Writing AI-readable requirements is not a minor adjustment to how BAs have always worked. For many, it is a skill that needs to be developed deliberately, because the mental model underneath it is different. It requires thinking about your document as input to a system, not just communication to a team. It requires understanding how AI development agents interpret and execute on requirements, not just how human developers do. It requires building habits around context completeness, structural consistency, and precision that go beyond what most have experienced.

The BAs who develop this skill early are going to have a genuinely differentiated capability. As AI development agents become more prevalent, the quality of the requirements they receive will become one of the most significant variables determining how well AI-assisted development works. A team that provides rich, structured, AI-readable specs will get dramatically better results from AI development tools than a team that feeds the same tools requirements written for a different era.

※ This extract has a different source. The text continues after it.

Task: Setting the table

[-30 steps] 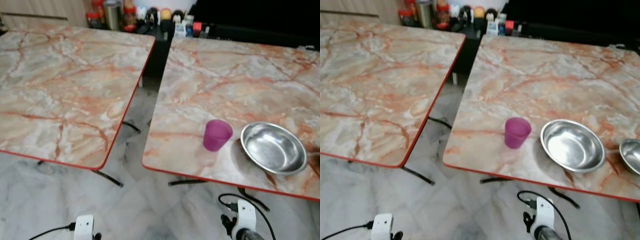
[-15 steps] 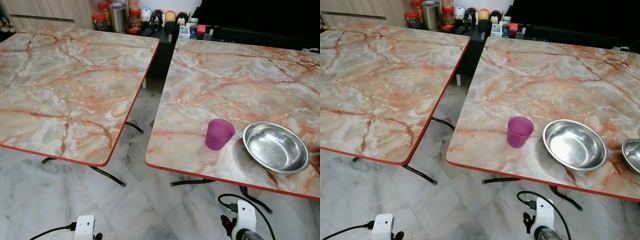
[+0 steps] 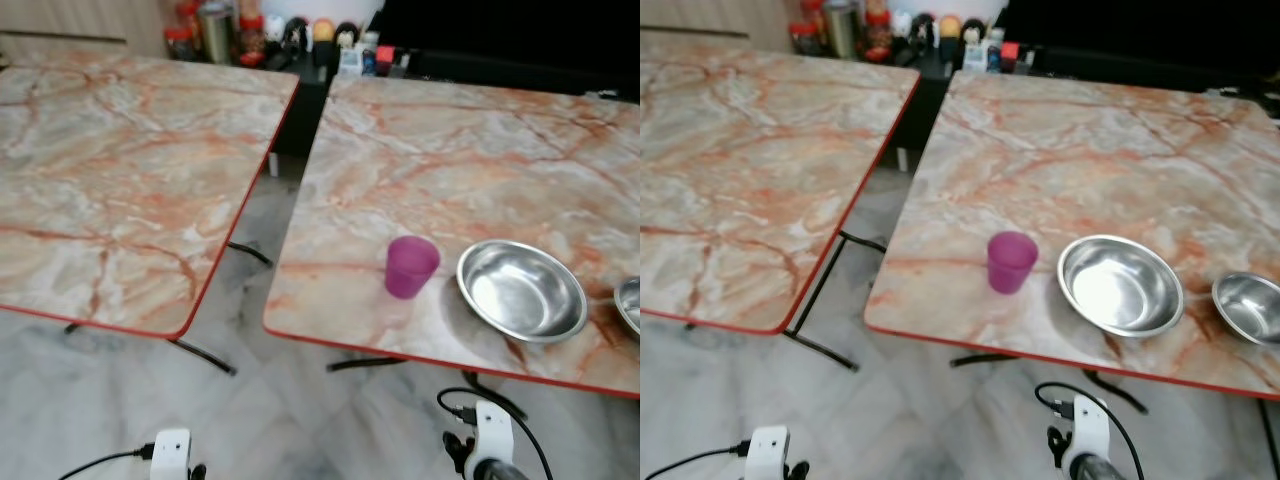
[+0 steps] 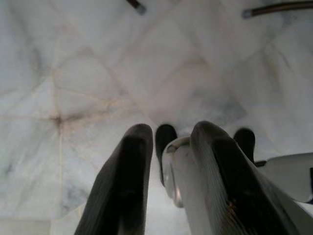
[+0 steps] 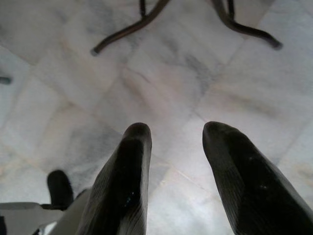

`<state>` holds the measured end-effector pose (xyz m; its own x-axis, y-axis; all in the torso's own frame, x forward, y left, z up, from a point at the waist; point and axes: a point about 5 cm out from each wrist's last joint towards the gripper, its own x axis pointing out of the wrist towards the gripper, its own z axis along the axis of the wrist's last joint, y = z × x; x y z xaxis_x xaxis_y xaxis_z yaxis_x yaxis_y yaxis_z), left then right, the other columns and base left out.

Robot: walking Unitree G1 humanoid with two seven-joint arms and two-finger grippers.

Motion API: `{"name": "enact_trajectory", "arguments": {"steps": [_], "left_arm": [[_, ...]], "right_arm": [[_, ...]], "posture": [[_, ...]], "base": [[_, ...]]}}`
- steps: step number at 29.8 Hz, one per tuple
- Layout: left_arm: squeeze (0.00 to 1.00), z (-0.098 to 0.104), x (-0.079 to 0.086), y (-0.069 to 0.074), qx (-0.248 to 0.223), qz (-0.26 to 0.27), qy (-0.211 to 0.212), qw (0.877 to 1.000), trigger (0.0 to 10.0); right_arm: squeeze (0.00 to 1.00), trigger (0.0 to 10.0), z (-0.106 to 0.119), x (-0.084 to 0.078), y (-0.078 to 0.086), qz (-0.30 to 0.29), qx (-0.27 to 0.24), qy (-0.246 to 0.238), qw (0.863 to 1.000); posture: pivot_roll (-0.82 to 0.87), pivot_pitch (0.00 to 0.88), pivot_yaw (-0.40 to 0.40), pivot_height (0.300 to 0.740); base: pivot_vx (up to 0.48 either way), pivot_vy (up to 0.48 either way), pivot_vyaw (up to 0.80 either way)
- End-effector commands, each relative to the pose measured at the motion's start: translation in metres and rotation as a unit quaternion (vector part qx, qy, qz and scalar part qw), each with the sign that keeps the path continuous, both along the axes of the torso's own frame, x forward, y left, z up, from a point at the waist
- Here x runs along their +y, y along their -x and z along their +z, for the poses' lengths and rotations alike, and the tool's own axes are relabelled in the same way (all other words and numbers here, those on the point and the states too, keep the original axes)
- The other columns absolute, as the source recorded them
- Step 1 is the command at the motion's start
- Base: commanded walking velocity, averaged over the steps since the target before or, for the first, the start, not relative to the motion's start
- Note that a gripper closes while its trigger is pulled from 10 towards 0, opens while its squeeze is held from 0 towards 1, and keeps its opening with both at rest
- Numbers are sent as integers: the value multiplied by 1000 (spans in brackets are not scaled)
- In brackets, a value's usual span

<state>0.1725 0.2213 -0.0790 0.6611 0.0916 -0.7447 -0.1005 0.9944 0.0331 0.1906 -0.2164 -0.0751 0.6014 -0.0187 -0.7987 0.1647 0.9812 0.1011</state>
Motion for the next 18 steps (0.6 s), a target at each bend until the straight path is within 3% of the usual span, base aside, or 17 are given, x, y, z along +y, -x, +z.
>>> {"name": "enact_trajectory", "arguments": {"steps": [1,18], "left_arm": [[0,-4,-3,7,10,3,6,1000,10000],[0,-4,-4,7,7,3,8,1000,10000]], "right_arm": [[0,10000,0,-6,2,0,6,12,1000],[0,10000,0,-6,2,2,8,15,1000]], "posture": [[-5,126,-53,740],[-5,128,-54,740]], "base": [[0,-409,0],[0,-418,0]]}}
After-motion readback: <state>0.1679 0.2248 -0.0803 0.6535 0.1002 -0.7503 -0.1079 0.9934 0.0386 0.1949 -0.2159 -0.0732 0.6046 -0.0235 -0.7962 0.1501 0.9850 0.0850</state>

That quality gap will be visible. And it will be attributable to the BA practice.

This is an area where early investment pays compounding returns. The habits of writing for AI readers, once built, also improve the clarity and usability of requirements for human readers. The teams that build these habits now will have a significant head start when AI-assisted development becomes the standard way organizations build software, which is not a distant prospect.

The BAs who figure this out first are not just keeping up. They are setting the standard.